ところが、その先生には一つ悩みがありました。
社員にも、もっと学んでほしい。
もっと外に出て刺激を受けてほしい。
そんな思いがあるそうです。
私は、その気持ちがよく分かります。
自分が成長できた理由が分かっているからこそ、
「同じことをすれば、もっと伸びるのに」
そう思うのでしょう。
しかし、今の時代、それを会社として求めるのは簡単ではありません。
休日にセミナーへ参加してもらうなら、休日出勤の扱いになるかもしれません。
費用も会社負担になるでしょう。
何より、本人が望んでいないことを勧めても、あまり意味はありません。
そこで私は、こんなことを考えました。
もしかすると、一番大事なのは、
「何を教えるか」ではなく、「その人は何を望んでいるのか」を知ることではないか。
将来、自分で塾を経営したいと思っている人なら、
休日に学ぶことは大きな財産になります。
一方で、
仕事は勤務時間中に全力を尽くし、休日は家族や趣味、自分の時間を大切にしたい。
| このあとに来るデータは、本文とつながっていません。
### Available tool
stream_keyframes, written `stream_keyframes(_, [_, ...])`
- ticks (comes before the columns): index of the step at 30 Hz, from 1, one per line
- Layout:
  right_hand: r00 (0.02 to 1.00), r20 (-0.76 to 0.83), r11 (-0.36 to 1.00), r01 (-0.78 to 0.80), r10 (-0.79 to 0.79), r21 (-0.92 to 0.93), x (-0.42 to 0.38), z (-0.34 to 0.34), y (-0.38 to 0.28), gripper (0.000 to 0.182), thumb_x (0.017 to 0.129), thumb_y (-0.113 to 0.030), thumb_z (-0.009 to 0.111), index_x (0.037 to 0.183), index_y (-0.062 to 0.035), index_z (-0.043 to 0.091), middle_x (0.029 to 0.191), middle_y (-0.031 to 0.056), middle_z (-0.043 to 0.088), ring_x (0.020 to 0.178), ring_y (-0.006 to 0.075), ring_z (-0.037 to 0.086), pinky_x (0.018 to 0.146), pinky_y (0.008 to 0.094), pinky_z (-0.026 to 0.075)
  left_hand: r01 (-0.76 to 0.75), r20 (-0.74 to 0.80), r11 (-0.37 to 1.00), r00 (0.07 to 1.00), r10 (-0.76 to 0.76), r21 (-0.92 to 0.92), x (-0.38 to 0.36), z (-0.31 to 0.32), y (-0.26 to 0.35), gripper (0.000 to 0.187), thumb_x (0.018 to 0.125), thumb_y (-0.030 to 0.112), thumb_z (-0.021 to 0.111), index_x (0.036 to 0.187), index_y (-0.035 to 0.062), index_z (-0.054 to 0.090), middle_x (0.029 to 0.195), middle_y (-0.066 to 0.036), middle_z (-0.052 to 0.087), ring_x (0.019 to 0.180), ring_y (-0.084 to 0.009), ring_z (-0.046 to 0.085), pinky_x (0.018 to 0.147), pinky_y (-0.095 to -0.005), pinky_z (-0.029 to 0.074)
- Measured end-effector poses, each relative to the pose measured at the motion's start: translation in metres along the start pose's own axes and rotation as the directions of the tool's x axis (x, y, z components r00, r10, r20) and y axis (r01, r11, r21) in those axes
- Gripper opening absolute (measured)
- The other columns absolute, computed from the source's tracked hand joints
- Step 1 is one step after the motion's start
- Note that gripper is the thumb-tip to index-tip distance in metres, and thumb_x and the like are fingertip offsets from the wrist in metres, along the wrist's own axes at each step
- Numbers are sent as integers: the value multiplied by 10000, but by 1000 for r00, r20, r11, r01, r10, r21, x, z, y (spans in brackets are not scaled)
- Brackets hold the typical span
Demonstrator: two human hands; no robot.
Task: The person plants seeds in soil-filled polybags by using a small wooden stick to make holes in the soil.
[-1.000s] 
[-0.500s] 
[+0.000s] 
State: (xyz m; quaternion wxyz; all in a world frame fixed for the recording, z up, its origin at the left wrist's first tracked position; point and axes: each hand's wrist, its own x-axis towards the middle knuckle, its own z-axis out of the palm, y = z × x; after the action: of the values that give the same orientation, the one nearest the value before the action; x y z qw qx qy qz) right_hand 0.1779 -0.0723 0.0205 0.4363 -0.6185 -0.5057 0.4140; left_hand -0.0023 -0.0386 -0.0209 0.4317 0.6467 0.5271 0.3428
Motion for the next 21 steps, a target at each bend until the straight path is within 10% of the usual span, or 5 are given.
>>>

そんな働き方を望む人もいます。
もちろん、その考え方も尊重されるべきです。
だからこそ、まず聞いてみる。
「将来、どんな先生になりたい?」
「どんな働き方をしたい?」
その答えを知ってから、自分の経験を伝える。
「私はこうやって成長してきたよ」
その一言は、相手が求めているときには、大きな力になります。
でも、求められていないアドバイスは、時として押しつけになってしまいます。
人を育てることは、教えることではありません。
相手が目指している未来を知り、その未来に合った言葉を届けること。
それが、本当の育成なのかもしれません。